The Pure Function Pipeline Data Flow, based on the philosophy of Taoism and the Great Unification Theory, In the computer field, for the first time, it was realized that the unification of hardware engineering and software engineering on the logical model. It has been extended from `Lisp language-level code and data unification` to `system engineering-level software and hardware unification`. Whether it is the appearance of the code or the runtime mechanism, it is highly consistent with the integrated circuit system. It has also been widely unified with other disciplines (such as management, large industrial assembly lines, water conservancy projects, power engineering, etc.). It's also very simple and clear, and the support for concurrency, parallelism, and distribution is simple and natural.

There are only five basic components:

1. Pipeline (pure function)

2. Branch

3. Reflow (feedback, whirlpool, recursion)

4. Shunt (concurrent, parallel)

5. Confluence.

The whole system consists of five basic components. It perfectly achieves unity and simplicity.It must be the ultimate programming methodology.

This method has been applied to 100,000 lines of code-level pure clojure project, which can prove the practicability of this method.

[The Pure Function Pipeline Data Flow](https://github.com/linpengcheng/PurefunctionPipelineDataflow)


Although I do agree data flow programming can be useful sometimes, it has been pointed out that data oriented design is not about data flow: https://sites.google.com/site/macton/home/onwhydodisntamodel...

And taking from the other side of the view, even when you consider high performance data flow programming, there're great people pointing out going functional might not be a very good idea: https://www.freelists.org/post/luajit/Ramblings-on-languages...


This beats OOP and FP a million times.


In pure functional languages, designing around data is essentially the way to get things done. Its one of the reasons why, in combination with the other factors, the average dev has to unfreeze so much of its worldview in order to understand how to actually program real programs with these langs.

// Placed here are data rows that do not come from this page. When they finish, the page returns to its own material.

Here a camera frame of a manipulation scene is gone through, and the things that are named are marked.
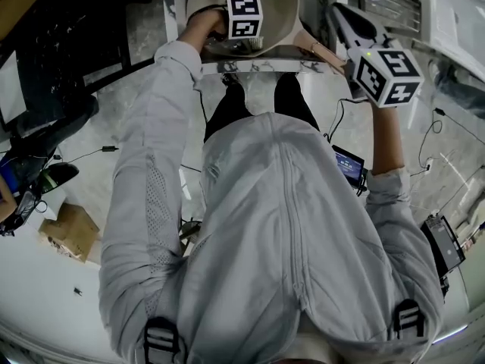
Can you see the large cardboard box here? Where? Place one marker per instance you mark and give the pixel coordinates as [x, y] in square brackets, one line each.
[19, 2]

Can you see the person's leg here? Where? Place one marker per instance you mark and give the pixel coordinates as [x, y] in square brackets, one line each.
[227, 108]
[293, 101]

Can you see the small black monitor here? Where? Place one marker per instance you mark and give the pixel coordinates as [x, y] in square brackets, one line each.
[348, 165]

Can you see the black electronics box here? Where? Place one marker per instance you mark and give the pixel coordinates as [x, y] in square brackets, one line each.
[443, 246]

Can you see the black marble table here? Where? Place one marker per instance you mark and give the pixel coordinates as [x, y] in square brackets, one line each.
[68, 51]

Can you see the white marble sink cabinet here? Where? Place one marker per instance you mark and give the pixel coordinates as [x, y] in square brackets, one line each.
[265, 66]

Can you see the white rectangular basin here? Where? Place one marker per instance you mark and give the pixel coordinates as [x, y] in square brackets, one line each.
[11, 85]

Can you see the beige woven cloth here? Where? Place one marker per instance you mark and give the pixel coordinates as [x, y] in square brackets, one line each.
[256, 43]

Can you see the person's right forearm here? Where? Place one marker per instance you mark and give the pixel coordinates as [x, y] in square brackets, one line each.
[386, 142]

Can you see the person's left forearm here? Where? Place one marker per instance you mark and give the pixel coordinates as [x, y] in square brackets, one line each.
[201, 27]

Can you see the white ceramic sink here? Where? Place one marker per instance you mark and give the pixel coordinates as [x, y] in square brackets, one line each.
[451, 25]

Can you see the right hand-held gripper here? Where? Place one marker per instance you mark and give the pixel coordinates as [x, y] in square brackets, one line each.
[390, 78]

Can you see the small cardboard box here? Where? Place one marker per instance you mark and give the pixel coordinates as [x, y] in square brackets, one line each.
[72, 230]

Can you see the black bag with green stripe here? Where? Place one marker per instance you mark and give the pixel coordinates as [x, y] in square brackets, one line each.
[60, 176]

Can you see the person's left leg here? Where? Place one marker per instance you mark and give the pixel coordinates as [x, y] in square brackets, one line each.
[227, 108]

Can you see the person's right leg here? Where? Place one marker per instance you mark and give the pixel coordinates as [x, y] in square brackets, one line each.
[293, 101]

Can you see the person's grey zip jacket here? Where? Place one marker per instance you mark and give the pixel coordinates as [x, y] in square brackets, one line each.
[265, 241]

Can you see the white power socket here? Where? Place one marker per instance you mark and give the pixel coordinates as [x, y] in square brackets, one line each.
[428, 166]

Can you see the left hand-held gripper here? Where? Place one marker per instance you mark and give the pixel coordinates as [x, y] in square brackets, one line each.
[244, 15]

Data-Oriented Design, Entity Systems stores data in a SQL or NoSQL like way. A table is an array of structs. It's sorta like MUMPs or a language with inbuilt Redis instead of variables or lisp with an embedded prolog.


The problem is that functional doesn't by itself provide any discipline or consistency to the data structures. I prefer the discipline of RDBMS or RDBMS-like systems rather than willy-nilly structures. (Dynamic Relational is perhaps a form of "RDBMS-like".) However, tying/binding RDBMS to application code is still a grey art needing more R&D.


I'm a fan of "table oriented programming". But what's lacking is good reference implementations for others to study. When I explain it with text and short examples, most others go "Huh? Why not not just use code?"

Plus, existing development tools are not well-suited for table oriented programming. One would have build such tools also for the benefits to show.

A reference example could be a CRUD framework or a gaming framework for a Trek-ish style universe (not too much supernatural like Star Wars). Making either is a non-trivial process. Maybe when I retire I'll get around to making such...

To make it practical, we may also need somebody to implement "Dynamic Relational" because existing RDBMS are too stiff for certain things, like representing different kinds of UI widgets. Having a dedicated table for each "kind" of widget is overbearing. With "static" RDBMS, one either has to use attribute tables (AKA, "EAV" tables) or dedicated per-widget tables. That's not ideal.


I'm currently helping re-architect large subsytems inside our multi million line C++ codebase (large commercial desktop app) using data-oriented design. It's working quite well so far, but we're only a few months into the project. Will have to wait another year to do a proper post-mortem.


"static" RDBMS support JSON columns which can store arbitrary shaped data.


That's part way there, but I see at least two problems: 1st you treat "regular" columns different than dynamic columns, and have to change your SQL if you switch which "type" it is, and second, it's hard to index a blob of text well. Dynamic relational wouldn't have these issues (if done right). Marking a column to be permanent is like adding a constraint rather than changing container "type".